• [Task to complete] Filter the records for "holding" and keep each line that has it.

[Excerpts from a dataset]
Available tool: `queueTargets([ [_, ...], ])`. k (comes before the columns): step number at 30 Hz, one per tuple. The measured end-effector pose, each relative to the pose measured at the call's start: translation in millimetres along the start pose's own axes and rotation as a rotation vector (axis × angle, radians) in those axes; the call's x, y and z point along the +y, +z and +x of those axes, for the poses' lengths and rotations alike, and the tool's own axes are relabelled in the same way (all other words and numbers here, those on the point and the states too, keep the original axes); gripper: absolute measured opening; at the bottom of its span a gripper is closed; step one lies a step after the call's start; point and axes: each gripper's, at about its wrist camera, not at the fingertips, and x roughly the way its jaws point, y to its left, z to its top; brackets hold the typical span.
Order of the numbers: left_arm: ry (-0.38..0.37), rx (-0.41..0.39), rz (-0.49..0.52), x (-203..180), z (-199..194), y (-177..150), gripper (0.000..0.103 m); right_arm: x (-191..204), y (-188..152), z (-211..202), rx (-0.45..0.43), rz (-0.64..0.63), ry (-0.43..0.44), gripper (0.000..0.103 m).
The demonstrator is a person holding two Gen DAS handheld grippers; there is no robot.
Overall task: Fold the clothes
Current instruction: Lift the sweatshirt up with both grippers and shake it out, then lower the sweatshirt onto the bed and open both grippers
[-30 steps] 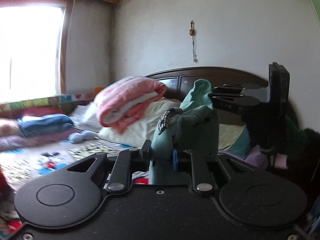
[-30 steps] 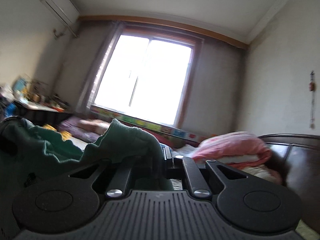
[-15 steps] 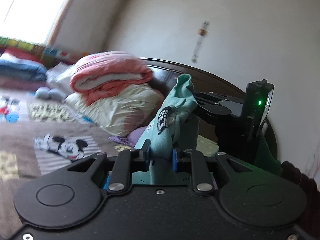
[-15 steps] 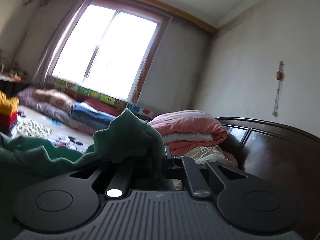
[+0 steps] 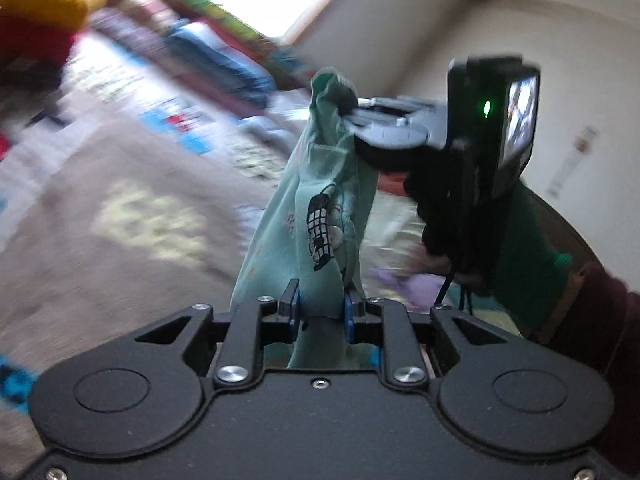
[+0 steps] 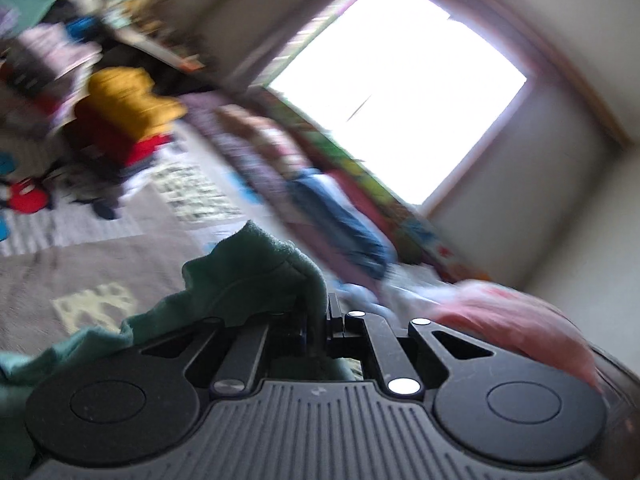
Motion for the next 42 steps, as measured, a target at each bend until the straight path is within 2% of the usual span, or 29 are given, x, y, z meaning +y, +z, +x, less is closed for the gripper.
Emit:
queueTargets([
  [4,0.111,0.011,-0.141,47,-11,-3,0.018,72,46,45,-0.004,-0.151,0.142,0.008],
  [9,0.206,0.037,-0.308,85,-37,-14,0.018,171,78,57,-0.046,-0.350,0.307,0.008],
  [13,0.257,0.056,-0.399,101,-55,-29,0.018,239,93,43,-0.095,-0.489,0.422,0.008],
  [21,0.292,0.109,-0.459,97,-90,-64,0.018,338,94,-19,-0.161,-0.716,0.607,0.008],
  [23,0.298,0.123,-0.458,93,-95,-72,0.018,348,92,-34,-0.163,-0.737,0.628,0.009],
  [27,0.314,0.153,-0.456,88,-100,-86,0.018,343,90,-62,-0.159,-0.705,0.661,0.009],
  [32,0.330,0.190,-0.426,81,-104,-99,0.019,346,74,-95,-0.167,-0.689,0.665,0.009],
  [33,0.330,0.195,-0.422,81,-105,-99,0.032,346,72,-99,-0.163,-0.696,0.659,0.011],
  [34,0.323,0.198,-0.420,79,-108,-99,0.039,345,72,-102,-0.157,-0.706,0.649,0.012],
  [35,0.317,0.200,-0.416,77,-110,-99,0.053,339,73,-107,-0.165,-0.707,0.631,0.013],
  [36,0.316,0.197,-0.406,74,-114,-99,0.061,330,76,-110,-0.170,-0.682,0.619,0.021],
  [39,0.330,0.194,-0.370,66,-125,-100,0.063,289,86,-123,-0.186,-0.546,0.573,0.046],
  [40,0.330,0.189,-0.369,66,-129,-101,0.064,270,87,-127,-0.185,-0.485,0.551,0.050],
  [42,0.333,0.174,-0.374,72,-134,-99,0.064,231,82,-132,-0.167,-0.326,0.507,0.053],
])
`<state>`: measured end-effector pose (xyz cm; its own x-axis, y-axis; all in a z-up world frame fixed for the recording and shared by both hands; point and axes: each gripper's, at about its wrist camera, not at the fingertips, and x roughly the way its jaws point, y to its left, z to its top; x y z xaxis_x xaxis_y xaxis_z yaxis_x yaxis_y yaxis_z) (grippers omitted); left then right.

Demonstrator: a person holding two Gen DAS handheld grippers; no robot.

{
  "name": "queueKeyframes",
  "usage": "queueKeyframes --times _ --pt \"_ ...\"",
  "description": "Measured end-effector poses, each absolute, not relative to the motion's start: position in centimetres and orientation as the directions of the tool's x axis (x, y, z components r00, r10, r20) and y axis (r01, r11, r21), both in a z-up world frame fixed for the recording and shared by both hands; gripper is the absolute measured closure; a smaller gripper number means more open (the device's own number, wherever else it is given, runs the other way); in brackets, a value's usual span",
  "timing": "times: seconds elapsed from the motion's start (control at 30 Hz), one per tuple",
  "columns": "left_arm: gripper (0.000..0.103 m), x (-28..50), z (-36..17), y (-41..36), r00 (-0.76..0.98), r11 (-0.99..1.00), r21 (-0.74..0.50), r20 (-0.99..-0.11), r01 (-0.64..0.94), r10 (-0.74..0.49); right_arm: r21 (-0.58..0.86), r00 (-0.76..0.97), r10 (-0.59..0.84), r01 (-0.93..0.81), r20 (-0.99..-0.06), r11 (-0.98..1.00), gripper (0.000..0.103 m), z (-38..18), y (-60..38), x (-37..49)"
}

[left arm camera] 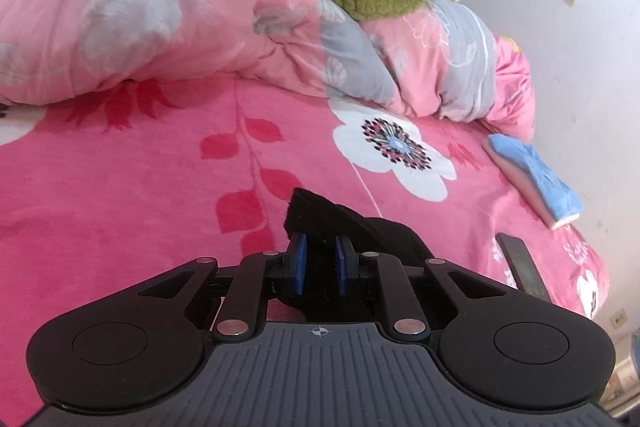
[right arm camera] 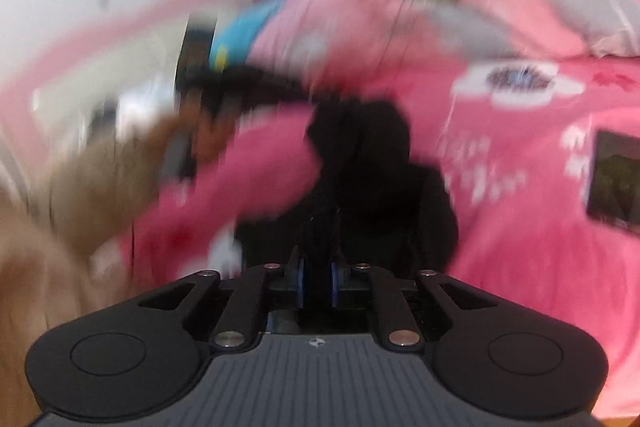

• [Answer box]
The demonstrator is a person holding two Gen DAS handheld grippers; there is no robot.
Demonstrator: a person holding two Gen DAS handheld grippers; no robot.

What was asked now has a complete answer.